- _Task prompt_: Look through the data below for the string "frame", and copy every line where it turns up.

- _Supplied data_:
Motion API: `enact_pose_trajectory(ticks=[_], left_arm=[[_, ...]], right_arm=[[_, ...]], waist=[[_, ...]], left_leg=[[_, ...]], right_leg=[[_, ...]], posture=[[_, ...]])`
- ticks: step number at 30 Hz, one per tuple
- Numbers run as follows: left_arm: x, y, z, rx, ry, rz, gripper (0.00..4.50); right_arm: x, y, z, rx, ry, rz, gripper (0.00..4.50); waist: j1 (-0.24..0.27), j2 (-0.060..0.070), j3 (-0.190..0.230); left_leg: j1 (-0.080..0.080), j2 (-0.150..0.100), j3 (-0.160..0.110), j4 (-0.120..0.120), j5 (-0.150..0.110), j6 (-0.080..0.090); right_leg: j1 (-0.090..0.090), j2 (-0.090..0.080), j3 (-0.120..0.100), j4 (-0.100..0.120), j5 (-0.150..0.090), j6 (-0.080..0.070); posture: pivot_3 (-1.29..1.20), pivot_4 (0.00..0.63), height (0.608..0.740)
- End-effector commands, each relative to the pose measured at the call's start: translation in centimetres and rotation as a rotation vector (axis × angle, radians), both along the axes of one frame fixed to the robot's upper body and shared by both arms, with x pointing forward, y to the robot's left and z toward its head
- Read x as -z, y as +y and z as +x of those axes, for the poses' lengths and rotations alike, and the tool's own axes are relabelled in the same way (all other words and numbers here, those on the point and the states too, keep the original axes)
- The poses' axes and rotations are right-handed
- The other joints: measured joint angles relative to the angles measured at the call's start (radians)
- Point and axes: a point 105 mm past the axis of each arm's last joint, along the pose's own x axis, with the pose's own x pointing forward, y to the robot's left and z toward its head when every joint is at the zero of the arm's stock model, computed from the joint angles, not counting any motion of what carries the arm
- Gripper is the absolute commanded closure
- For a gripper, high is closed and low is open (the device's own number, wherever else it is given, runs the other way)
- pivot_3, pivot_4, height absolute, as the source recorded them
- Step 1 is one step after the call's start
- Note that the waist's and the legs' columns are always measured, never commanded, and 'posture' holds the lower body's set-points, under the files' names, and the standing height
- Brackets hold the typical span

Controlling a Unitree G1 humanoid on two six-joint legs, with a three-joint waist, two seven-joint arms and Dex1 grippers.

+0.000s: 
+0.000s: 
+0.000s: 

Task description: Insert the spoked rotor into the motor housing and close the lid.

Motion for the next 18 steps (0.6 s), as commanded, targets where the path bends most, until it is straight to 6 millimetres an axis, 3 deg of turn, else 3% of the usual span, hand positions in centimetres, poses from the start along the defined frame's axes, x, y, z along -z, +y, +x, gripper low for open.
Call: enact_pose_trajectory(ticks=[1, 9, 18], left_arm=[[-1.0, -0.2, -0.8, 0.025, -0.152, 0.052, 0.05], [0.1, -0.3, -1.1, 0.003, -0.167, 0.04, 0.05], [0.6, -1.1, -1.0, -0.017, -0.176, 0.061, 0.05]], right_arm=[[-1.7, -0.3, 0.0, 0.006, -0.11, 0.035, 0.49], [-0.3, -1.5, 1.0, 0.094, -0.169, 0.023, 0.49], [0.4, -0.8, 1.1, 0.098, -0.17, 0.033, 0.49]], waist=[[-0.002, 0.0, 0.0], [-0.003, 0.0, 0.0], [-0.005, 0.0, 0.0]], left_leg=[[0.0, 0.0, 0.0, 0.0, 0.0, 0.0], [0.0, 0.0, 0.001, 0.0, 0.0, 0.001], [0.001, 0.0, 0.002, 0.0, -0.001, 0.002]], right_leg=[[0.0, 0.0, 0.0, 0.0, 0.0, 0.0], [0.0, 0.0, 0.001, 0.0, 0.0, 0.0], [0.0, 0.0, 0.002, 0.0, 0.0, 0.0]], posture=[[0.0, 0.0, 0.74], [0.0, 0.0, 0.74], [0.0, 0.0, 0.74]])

- _Your solution_:
- End-effector commands, each relative to the pose measured at the call's start: translation in centimetres and rotation as a rotation vector (axis × angle, radians), both along the axes of one frame fixed to the robot's upper body and shared by both arms, with x pointing forward, y to the robot's left and z toward its head
Motion for the next 18 steps (0.6 s), as commanded, targets where the path bends most, until it is straight to 6 millimetres an axis, 3 deg of turn, else 3% of the usual span, hand positions in centimetres, poses from the start along the defined frame's axes, x, y, z along -z, +y, +x, gripper low for open.

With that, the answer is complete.